* **Required work**:
In the records below, repeat word for word only the lines starting at the one that contains "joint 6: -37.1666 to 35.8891" and ending at the one that contains "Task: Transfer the", pictures excluded.

* **Data excerpts**:
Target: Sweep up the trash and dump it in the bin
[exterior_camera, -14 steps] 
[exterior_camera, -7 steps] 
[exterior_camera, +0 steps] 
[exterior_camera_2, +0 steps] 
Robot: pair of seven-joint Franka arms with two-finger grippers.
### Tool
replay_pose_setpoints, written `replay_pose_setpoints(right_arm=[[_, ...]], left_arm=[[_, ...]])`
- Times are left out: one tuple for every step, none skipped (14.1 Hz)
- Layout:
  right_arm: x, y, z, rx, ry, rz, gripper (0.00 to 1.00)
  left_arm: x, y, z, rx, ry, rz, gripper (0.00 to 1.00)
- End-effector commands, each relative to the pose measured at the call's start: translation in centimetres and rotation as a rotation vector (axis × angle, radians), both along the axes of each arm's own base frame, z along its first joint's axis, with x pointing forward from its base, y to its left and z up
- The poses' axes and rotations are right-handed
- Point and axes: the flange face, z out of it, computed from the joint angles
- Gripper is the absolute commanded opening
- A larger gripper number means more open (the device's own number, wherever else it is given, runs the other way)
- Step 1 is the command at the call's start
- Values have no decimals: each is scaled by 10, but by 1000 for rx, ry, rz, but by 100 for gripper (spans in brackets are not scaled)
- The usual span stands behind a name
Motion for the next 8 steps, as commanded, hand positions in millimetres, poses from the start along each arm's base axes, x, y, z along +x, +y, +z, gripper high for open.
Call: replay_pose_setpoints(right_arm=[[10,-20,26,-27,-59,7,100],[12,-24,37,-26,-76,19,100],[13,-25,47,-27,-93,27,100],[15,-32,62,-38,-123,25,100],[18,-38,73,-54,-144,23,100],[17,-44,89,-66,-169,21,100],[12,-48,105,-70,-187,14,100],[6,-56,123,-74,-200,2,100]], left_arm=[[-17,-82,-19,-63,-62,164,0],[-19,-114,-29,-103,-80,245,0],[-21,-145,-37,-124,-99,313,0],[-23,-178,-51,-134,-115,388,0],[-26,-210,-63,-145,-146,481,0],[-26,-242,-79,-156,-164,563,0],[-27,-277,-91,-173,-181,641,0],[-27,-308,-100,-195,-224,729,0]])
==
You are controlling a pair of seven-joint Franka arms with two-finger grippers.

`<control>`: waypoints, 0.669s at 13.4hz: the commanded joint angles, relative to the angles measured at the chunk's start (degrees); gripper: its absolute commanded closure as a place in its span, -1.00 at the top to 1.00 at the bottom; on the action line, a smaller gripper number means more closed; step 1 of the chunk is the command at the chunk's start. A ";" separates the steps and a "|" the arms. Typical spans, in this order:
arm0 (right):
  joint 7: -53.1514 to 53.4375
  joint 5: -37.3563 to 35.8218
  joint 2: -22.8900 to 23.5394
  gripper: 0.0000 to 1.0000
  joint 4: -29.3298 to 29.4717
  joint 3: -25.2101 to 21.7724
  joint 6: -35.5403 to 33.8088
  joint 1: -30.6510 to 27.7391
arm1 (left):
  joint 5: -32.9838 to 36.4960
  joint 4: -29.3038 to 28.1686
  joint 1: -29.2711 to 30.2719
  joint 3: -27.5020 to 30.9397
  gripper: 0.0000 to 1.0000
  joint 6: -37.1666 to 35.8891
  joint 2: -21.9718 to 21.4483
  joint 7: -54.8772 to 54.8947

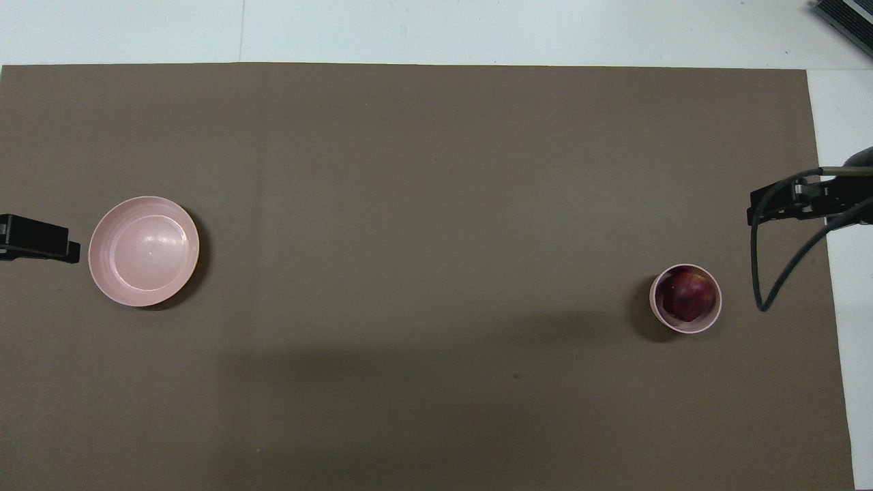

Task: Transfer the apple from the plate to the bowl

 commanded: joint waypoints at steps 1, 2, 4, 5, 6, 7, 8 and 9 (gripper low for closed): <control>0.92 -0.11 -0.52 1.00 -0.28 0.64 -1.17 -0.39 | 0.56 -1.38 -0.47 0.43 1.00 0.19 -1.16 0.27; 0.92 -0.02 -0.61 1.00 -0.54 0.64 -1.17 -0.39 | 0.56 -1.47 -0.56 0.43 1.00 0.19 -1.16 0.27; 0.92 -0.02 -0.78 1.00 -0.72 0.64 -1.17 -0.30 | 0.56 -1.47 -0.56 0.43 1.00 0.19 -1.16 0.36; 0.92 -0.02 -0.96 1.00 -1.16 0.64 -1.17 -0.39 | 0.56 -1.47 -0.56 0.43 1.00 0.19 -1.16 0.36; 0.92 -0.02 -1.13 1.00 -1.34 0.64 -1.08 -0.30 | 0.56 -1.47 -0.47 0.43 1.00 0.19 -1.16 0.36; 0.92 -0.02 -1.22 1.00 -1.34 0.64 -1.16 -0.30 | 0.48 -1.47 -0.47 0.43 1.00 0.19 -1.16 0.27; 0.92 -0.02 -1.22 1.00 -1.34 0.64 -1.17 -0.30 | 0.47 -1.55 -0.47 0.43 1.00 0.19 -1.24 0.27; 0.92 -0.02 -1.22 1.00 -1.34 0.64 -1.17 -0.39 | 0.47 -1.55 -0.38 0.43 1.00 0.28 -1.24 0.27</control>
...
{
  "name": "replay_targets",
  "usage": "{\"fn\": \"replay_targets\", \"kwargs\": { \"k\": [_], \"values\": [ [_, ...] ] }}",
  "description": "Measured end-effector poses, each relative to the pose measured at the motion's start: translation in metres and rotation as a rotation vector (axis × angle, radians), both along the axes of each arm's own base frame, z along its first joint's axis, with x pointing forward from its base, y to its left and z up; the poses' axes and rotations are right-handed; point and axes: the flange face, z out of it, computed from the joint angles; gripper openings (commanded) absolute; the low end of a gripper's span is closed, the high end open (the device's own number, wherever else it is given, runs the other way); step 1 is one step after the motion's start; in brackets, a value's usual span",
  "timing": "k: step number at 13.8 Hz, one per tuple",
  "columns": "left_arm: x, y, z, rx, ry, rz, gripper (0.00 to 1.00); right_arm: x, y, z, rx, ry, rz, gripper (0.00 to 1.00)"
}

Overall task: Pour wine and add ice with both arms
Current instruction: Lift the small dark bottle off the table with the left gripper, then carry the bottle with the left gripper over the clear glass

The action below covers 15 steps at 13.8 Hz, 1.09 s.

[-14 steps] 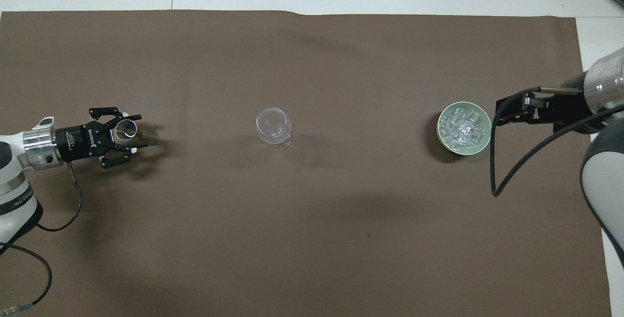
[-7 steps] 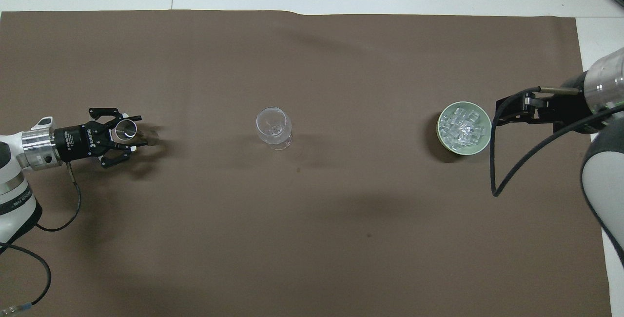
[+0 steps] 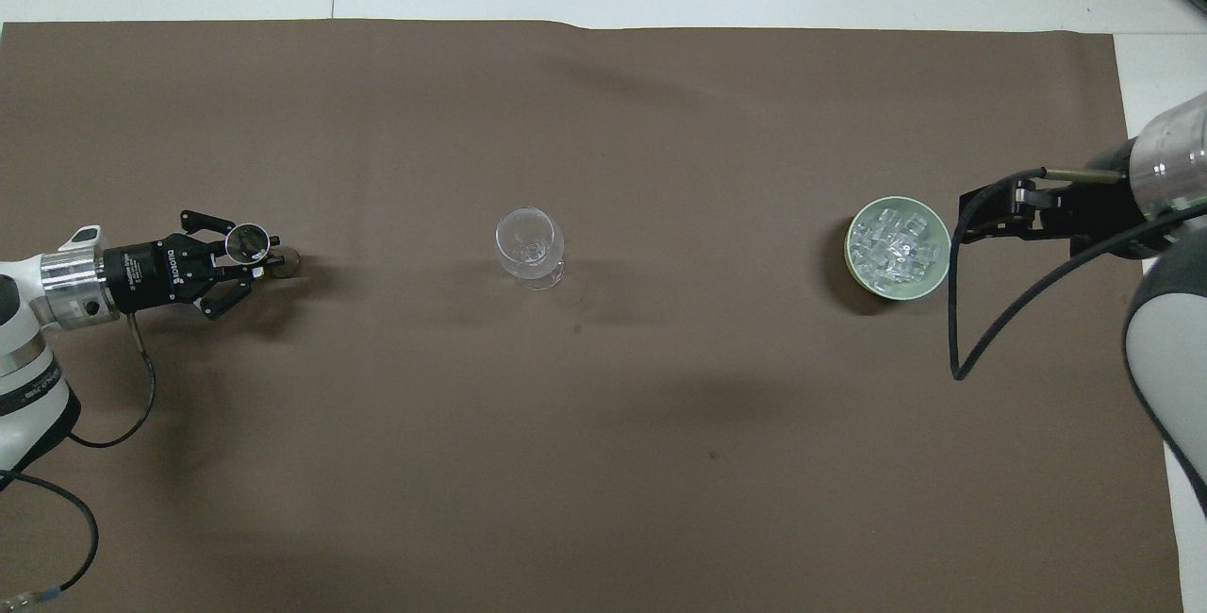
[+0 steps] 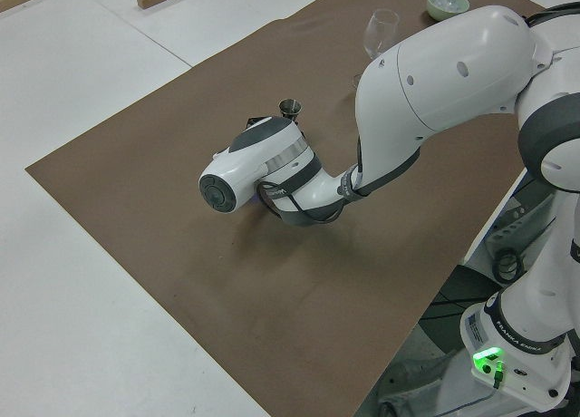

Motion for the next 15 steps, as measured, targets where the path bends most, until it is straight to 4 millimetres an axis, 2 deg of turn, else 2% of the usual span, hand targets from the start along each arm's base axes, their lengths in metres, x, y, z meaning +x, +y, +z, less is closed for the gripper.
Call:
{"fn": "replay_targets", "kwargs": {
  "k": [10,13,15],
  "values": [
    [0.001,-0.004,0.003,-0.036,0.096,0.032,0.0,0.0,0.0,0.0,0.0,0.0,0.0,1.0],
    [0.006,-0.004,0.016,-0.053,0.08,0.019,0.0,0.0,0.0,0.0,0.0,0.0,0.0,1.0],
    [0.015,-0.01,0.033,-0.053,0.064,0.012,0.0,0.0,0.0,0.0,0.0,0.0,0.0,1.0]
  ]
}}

* **Problem solution**:
  joint 6: -37.1666 to 35.8891
  joint 2: -21.9718 to 21.4483
  joint 7: -54.8772 to 54.8947


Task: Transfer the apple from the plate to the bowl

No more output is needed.